OBJECTIVE The first-appearing beta-cell autoantibody has been shown to influence risk of type 1 diabetes (T1D). Here, we assessed the risk of autoantibody spreading to the second-appearing autoantibody and further progression to clinical disease in The Environmental Determinants of Diabetes in the Young (TEDDY) study. RESEARCH DESIGN AND METHODS Eligible children with increased HLA-DR-DQ genetic risk for T1D were followed quarterly from age 3 months up to 15 years for development of a single first-appearing autoantibody (GAD antibody [GADA], insulin autoantibody [IAA], or insulinoma antigen-2 autoantibody [IA-2A]) and subsequent development of a single second-appearing autoantibody and progression to T1D. Autoantibody positivity was defined as positivity for a specific autoantibody at two consecutive visits confirmed in two laboratories.

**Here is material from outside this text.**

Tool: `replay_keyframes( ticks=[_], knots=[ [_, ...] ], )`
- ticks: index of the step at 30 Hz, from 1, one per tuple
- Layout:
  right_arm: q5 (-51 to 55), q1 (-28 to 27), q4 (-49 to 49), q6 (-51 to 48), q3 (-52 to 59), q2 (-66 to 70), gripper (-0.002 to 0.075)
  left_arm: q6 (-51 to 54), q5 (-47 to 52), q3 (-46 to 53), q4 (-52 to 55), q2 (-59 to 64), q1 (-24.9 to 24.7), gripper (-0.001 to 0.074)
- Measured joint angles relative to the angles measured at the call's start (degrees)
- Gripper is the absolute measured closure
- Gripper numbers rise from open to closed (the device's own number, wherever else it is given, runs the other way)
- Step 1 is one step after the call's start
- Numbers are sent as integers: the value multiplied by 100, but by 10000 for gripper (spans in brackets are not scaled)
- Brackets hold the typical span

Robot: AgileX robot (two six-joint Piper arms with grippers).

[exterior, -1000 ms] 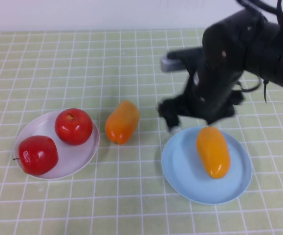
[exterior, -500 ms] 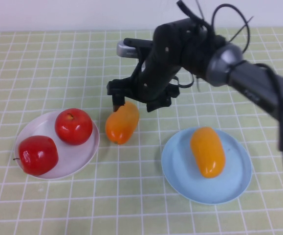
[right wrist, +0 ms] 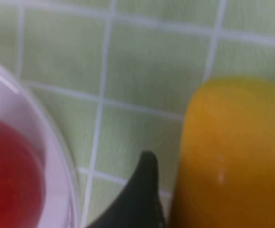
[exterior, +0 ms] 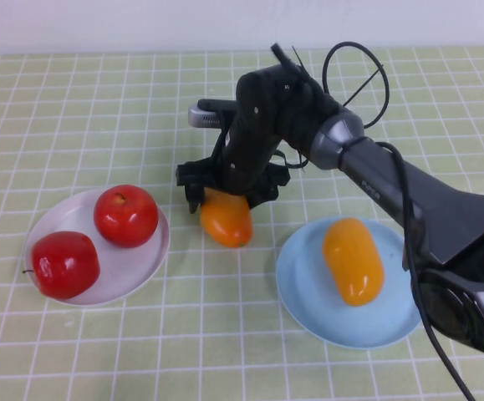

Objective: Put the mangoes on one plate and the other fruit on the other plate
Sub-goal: Put another type of fruit in the right plate

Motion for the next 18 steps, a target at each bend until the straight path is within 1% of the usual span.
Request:
replay_keyframes(
  ticks=[2,3,6,9,14,18],
  knots=[
    [25,0,0,0,-11,14,81,0,0,0,0,0,0,731],
    [38,0,0,0,-25,14,100,0,0,0,0,0,0,731],
    [86,0,-21,-63,-169,42,184,0,0,0,0,0,0,731],
    [122,12,-55,-289,-415,3,182,0,0,0,0,0,0,731],
    [138,84,-549,-602,-500,-471,182,0,0,0,0,0,0,731],
    [138,142,-1004,-704,86,-1327,182,0,0,0,0,0,0,731]
  ],
)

Zinc transporter 8 autoantibody (ZnT8A) was measured in children who developed another autoantibody. RESULTS There were 608 children who developed a single first-appearing autoantibody (IAA,n= 282, or GADA,n= 326) with a median follow-up of 12.5 years from birth. The risk of a second-appearing autoantibody was independent of GADA versus IAA as a first-appearing autoantibody (adjusted hazard ratio [HR] 1.12; 95% CI 0.88-1.42;P= 0.36). Second-appearing GADA, IAA, IA-2A, or ZnT8A conferred an increased risk of T1D compared with children who remained positive for a single autoantibody, e.g., IAA or GADA second (adjusted HR 6.44; 95% CI 3.78-10.98), IA-2A second (adjusted HR 16.33; 95% CI 9.10-29.29;P< 0.0001), or ZnT8A second (adjusted HR 5.35; 95% CI 2.61-10.95;P< 0.0001). In children who developed a distinct second autoantibody, IA-2A (adjusted HR 3.08; 95% CI 2.04-4.65;P< 0.0001) conferred a greater risk of progression to T1D as compared with GADA or IAA. Additionally, both a younger initial age at seroconversion and shorter time to the development of the second-appearing autoantibody increased the risk for T1D. CONCLUSIONS The hierarchical order of distinct autoantibody spreading was independent of the first-appearing autoantibody type and was age-dependent and augmented the risk of progression to T1D.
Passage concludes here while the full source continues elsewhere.